Is Journalism A Gentleman’s Club?April 4, 2012 1 Comment
Female writers may exist, but their work is not being recognized nor rewarded.
If you beg to differ, I give you Exhibit A: “Women have been entirely shut out of the big-league categories of the National Magazine Awards.” Although they’re nominated for fiction awards, there’s a complete absence of women in the major categories of reporting, feature writing, profile writing, essays, criticism and columns, and commentary.
As Liz Lemon would say, “What the what?”
I think women could accept that they just didn’t win, but it’s a whole other level of disappointment when women are not even represented in a broad range of categories, especially because they can write and do write.
But wait. Where is the evidence that women are actually putting pen to paper and contributing to “serious” journalism? Well, Alexander Nazaryan of the NY Daily News can spew out three pieces right off the top. Ruth Franklin, Jennifer Gonnerman and Kate Bolick are just a few names among a host of female writers worthy of a nod of recognition from the American Society of Magazine Editors (ASME).

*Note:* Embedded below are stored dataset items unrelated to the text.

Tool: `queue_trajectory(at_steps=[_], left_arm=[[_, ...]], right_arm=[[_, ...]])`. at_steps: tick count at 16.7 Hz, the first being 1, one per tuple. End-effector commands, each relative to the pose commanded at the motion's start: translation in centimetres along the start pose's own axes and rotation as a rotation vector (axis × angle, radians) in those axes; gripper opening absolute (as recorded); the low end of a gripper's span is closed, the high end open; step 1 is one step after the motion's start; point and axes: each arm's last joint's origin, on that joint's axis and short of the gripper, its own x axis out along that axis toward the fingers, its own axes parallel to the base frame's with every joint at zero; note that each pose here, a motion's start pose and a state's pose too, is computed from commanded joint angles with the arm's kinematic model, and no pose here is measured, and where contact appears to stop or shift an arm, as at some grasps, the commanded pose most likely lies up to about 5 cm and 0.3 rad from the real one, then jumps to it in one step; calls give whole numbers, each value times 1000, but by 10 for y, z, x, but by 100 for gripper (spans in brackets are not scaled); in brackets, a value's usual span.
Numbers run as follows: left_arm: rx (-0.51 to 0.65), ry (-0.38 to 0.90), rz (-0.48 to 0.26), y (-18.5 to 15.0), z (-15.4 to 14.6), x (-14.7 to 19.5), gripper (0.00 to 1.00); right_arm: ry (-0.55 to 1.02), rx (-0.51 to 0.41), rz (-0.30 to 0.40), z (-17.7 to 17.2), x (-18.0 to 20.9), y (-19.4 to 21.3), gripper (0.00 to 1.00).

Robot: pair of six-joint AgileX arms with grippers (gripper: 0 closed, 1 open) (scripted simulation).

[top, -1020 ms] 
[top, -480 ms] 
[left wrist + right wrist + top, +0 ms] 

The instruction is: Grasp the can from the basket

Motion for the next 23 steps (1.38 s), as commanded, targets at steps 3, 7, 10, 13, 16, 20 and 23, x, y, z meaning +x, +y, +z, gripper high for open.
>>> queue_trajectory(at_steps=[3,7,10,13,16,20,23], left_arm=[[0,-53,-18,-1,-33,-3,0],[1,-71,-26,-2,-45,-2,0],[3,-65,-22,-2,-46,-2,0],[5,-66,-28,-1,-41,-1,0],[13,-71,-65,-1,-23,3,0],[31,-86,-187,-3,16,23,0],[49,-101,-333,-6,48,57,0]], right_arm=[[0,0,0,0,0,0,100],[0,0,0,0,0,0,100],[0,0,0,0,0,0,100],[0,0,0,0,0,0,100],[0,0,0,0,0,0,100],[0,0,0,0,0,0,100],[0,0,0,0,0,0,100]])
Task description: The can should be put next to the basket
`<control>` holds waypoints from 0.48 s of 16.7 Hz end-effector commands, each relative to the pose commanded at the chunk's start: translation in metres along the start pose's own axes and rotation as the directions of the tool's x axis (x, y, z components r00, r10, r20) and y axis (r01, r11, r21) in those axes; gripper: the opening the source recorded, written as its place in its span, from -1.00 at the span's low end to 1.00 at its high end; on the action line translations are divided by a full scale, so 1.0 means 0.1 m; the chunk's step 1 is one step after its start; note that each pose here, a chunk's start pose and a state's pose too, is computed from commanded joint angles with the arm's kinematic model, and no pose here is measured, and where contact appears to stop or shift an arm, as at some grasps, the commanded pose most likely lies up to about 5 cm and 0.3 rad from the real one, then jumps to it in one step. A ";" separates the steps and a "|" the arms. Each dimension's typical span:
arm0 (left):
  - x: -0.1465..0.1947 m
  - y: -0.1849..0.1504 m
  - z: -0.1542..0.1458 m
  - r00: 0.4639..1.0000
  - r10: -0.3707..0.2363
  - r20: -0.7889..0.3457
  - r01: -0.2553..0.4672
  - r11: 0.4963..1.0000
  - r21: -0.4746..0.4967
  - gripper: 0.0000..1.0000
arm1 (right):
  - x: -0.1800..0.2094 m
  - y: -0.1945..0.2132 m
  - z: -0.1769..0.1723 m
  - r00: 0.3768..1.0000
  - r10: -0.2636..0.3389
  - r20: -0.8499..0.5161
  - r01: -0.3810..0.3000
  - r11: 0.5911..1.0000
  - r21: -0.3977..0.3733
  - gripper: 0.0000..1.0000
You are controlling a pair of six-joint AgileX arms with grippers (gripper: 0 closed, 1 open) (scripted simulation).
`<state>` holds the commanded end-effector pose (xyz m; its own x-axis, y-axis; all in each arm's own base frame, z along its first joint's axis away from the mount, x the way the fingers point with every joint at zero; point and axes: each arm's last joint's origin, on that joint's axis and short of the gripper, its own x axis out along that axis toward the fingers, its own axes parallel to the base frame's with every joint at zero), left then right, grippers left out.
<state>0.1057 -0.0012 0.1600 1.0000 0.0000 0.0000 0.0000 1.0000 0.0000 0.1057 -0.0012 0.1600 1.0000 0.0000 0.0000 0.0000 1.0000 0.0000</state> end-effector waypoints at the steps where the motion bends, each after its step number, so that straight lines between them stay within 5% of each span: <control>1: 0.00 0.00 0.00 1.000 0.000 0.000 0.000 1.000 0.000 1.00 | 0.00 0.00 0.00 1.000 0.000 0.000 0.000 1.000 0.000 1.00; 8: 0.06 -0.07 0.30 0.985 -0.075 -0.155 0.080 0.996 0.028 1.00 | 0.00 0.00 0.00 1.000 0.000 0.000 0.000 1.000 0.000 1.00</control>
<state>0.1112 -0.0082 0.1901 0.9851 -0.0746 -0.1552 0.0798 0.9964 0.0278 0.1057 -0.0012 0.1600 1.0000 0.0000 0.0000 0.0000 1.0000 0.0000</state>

It’s clear that finding investigative female journalists is far from an archeological dig (which we can presume often turns up nothing but twigs that look like dinosaur bones).
Is it just that female journalists are flying so far under the radar that the ASME can’t pinpoint them? Maybe it’s hard to attract attention when you have men writing juicy articles in The New Yorker like “Getting bin Laden.” Or, maybe it’s just that ASME is stuck in the past like James Cameron and his Titanic-sized obsession. Despite women’s great strides in the journalistic field, there seems to be an overarching perception that men still dominate the scene.
At least we can all agree it’s bogus. Exhibit B: A list of “American women journalists.” Now, just because they exist (yes, we’ve established that) doesn’t mean that their work merits a dust-collecting statue or anything, but a complete shut-out is extreme when we’ve seen evidence that women have something to say, and also have unique perspectives compared to their male counterparts.
It’s time women were recognized for their valuable contributions in the industry, even if the praise is coming from an un-serious female writer at Morning Quickie.